Constitutional Court Orders Changes to Rally Law

Published: February 15, 2013 (Issue # 1746)

MOSCOW – The Constitutional Court on Thursday ordered lawmakers to rework parts of a law toughening protest rules that was passed last year in response to a wave of anti-Kremlin demonstrations.

The court found that the legislation, which hikes penalties for people who violate regulations on public rallies, imposes disproportionate fines on rally attendees. The court said lawmakers should slash the minimum fines, according to a summary of the ruling published on the court’s website.

The rally law, which came into force June 9 after barely passing in the State Duma days earlier, is regularly cited by the political opposition and international rights groups as evidence that the Kremlin has sought to tighten the screws on opponents.

The law imposes fines of between 10,000 rubles and 300,000 rubles ($330 to $10,000) or up to 200 hours of community service on individuals who break rally rules. But the Constitutional Court said courts could assign reduced fines until the State Duma amends the legislation.

During Thursday’s hearing, the court’s top judge, Valery Zorkin, urged authorities not to clamp down on rally organizers and participants for political reasons and to provide citizens with the opportunity to gather peacefully.

Judge Olga Khokhryakova, who at one point took over for Zorkin in the four-hour reading of the court’s verdict, said community service should be mandatory only for those who physically harm people or damage property.

When applied to rallygoers who had barely violated the law, the measure could be seen as a “method of crushing dissent,” the ruling said.

Among other faults with the rally law, Constitutional Court judges cited a provision that means rally organizers can be held responsible for the conduct of individual protesters. Judges said the provision contravened established legal practice and was therefore unconstitutional.

But Zorkin and others stopped short of deeming the legislation unconstitutional, saying that it doesn’t infringe on people’s rights and that State Duma deputies could simply tweak specific clauses of the law.
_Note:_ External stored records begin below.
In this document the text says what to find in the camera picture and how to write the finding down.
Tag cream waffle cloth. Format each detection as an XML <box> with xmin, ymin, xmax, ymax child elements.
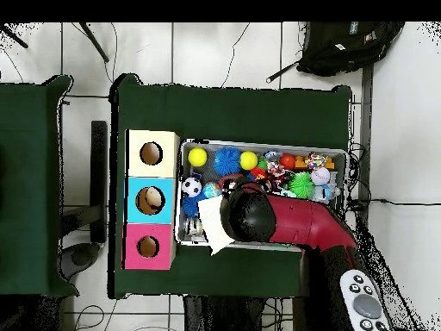
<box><xmin>196</xmin><ymin>194</ymin><xmax>239</xmax><ymax>256</ymax></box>

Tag plain yellow ball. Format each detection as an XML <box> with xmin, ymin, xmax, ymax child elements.
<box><xmin>187</xmin><ymin>147</ymin><xmax>208</xmax><ymax>168</ymax></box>

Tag black backpack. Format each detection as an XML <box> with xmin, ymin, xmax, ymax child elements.
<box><xmin>295</xmin><ymin>22</ymin><xmax>406</xmax><ymax>78</ymax></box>

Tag blue spiky ball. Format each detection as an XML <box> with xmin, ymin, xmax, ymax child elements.
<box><xmin>181</xmin><ymin>194</ymin><xmax>204</xmax><ymax>218</ymax></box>
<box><xmin>212</xmin><ymin>147</ymin><xmax>243</xmax><ymax>176</ymax></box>

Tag globe print ball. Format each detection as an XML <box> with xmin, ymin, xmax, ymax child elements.
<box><xmin>202</xmin><ymin>181</ymin><xmax>222</xmax><ymax>198</ymax></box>

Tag black upright panel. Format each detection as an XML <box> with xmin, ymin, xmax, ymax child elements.
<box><xmin>90</xmin><ymin>120</ymin><xmax>109</xmax><ymax>244</ymax></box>

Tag black white soccer ball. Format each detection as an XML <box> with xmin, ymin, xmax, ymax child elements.
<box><xmin>181</xmin><ymin>176</ymin><xmax>203</xmax><ymax>198</ymax></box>

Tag white baseball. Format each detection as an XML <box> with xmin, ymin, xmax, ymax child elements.
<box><xmin>310</xmin><ymin>166</ymin><xmax>332</xmax><ymax>186</ymax></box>

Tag black tripod leg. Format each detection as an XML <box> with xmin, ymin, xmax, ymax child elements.
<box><xmin>78</xmin><ymin>22</ymin><xmax>110</xmax><ymax>64</ymax></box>
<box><xmin>0</xmin><ymin>23</ymin><xmax>29</xmax><ymax>49</ymax></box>

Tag dark green table cloth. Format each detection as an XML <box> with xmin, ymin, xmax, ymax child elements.
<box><xmin>0</xmin><ymin>75</ymin><xmax>78</xmax><ymax>297</ymax></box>
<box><xmin>109</xmin><ymin>73</ymin><xmax>352</xmax><ymax>299</ymax></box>

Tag yellow seamed ball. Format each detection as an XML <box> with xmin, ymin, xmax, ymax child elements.
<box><xmin>239</xmin><ymin>150</ymin><xmax>259</xmax><ymax>172</ymax></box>

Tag wooden box three holes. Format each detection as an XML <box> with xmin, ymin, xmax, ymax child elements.
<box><xmin>121</xmin><ymin>128</ymin><xmax>181</xmax><ymax>271</ymax></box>

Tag orange red ball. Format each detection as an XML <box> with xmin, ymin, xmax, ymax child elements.
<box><xmin>278</xmin><ymin>153</ymin><xmax>296</xmax><ymax>171</ymax></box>

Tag grey oval base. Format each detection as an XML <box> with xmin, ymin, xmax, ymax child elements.
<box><xmin>59</xmin><ymin>241</ymin><xmax>102</xmax><ymax>280</ymax></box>

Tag grey metal rail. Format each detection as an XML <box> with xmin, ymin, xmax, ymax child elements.
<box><xmin>357</xmin><ymin>63</ymin><xmax>375</xmax><ymax>208</ymax></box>

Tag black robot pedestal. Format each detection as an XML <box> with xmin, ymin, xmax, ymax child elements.
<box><xmin>182</xmin><ymin>294</ymin><xmax>294</xmax><ymax>331</ymax></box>

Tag silver mesh bin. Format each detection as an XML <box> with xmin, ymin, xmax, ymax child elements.
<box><xmin>175</xmin><ymin>138</ymin><xmax>349</xmax><ymax>253</ymax></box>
Referring to clauses that ban protesters from wearing masks and attending demonstrations while drunk, the court said that the demands were justified and that such efforts were “exclusively aimed at maintaining order and guaranteeing people’s safety,” the Rapsi legal news agency reported.

The court also left in place the rule that one-person pickets, which don’t require official permission, should be at least 50 meters from one another and a provision barring people convicted of two or more misdemeanors in the year leading up to a demonstration from being one of its organizers.
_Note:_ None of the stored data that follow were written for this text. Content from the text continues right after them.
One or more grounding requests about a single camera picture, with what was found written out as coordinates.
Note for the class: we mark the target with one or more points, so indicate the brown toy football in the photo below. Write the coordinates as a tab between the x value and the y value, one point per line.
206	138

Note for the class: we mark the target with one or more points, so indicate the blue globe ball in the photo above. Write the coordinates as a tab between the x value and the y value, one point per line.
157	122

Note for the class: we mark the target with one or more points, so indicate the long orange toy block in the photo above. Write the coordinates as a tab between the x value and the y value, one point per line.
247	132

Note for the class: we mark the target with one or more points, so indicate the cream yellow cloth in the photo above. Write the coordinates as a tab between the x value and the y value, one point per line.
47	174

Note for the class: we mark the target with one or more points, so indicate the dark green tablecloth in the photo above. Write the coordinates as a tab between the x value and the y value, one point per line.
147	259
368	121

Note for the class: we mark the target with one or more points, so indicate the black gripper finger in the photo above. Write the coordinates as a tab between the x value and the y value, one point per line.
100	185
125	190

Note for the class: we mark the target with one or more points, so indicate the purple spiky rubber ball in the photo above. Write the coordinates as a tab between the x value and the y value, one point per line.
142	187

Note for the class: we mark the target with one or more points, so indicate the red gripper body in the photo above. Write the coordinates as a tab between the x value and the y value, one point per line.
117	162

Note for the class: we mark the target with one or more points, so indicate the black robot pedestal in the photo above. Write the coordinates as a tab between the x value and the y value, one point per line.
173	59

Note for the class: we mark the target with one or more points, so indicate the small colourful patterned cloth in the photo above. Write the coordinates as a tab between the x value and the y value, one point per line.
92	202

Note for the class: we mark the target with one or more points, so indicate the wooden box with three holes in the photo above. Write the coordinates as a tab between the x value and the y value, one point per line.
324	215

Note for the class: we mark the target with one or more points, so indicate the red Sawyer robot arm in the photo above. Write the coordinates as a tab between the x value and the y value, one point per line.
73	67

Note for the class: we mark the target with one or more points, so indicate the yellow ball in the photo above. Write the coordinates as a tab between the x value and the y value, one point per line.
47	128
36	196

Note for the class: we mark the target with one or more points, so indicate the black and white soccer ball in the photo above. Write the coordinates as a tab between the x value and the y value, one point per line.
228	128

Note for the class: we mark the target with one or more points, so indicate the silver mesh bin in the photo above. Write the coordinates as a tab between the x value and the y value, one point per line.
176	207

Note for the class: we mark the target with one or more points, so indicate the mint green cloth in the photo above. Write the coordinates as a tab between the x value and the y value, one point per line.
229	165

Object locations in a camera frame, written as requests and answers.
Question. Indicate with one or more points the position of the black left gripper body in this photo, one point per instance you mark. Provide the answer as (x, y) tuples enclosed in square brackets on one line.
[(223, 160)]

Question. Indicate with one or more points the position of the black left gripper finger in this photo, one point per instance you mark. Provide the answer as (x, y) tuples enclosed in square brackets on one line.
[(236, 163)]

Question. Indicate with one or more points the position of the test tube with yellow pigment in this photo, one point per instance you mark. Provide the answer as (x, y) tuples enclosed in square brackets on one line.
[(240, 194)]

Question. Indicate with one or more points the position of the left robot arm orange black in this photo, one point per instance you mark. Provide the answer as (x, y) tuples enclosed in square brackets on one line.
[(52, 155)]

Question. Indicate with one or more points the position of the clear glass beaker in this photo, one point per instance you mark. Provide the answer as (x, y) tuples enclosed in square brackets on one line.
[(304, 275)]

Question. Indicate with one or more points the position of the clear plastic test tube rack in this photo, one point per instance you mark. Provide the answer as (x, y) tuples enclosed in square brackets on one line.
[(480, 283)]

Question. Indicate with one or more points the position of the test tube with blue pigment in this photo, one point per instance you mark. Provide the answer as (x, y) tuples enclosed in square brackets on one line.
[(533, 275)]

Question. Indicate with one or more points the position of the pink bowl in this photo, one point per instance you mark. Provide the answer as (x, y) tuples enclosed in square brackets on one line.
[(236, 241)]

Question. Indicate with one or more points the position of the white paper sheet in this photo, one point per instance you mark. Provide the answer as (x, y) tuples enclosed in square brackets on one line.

The Constitutional Court was asked to pass judgement on the rally law after nationalist Eduard Limonov and lawmakers from A Just Russia and the Communist Party complained about it in November.

At the time, the group of lawmakers said the law was passed with significant procedural violations and without proper discussion, a charge upheld Thursday by the Constitutional Court.

The court also ruled that Moscow’s Tverskoi District Court should review its August verdict against Limonov, leader of the unregistered Other Russia party. Limonov was fined by the court for violating rally rules and told he wasn’t allowed to organize demonstrations.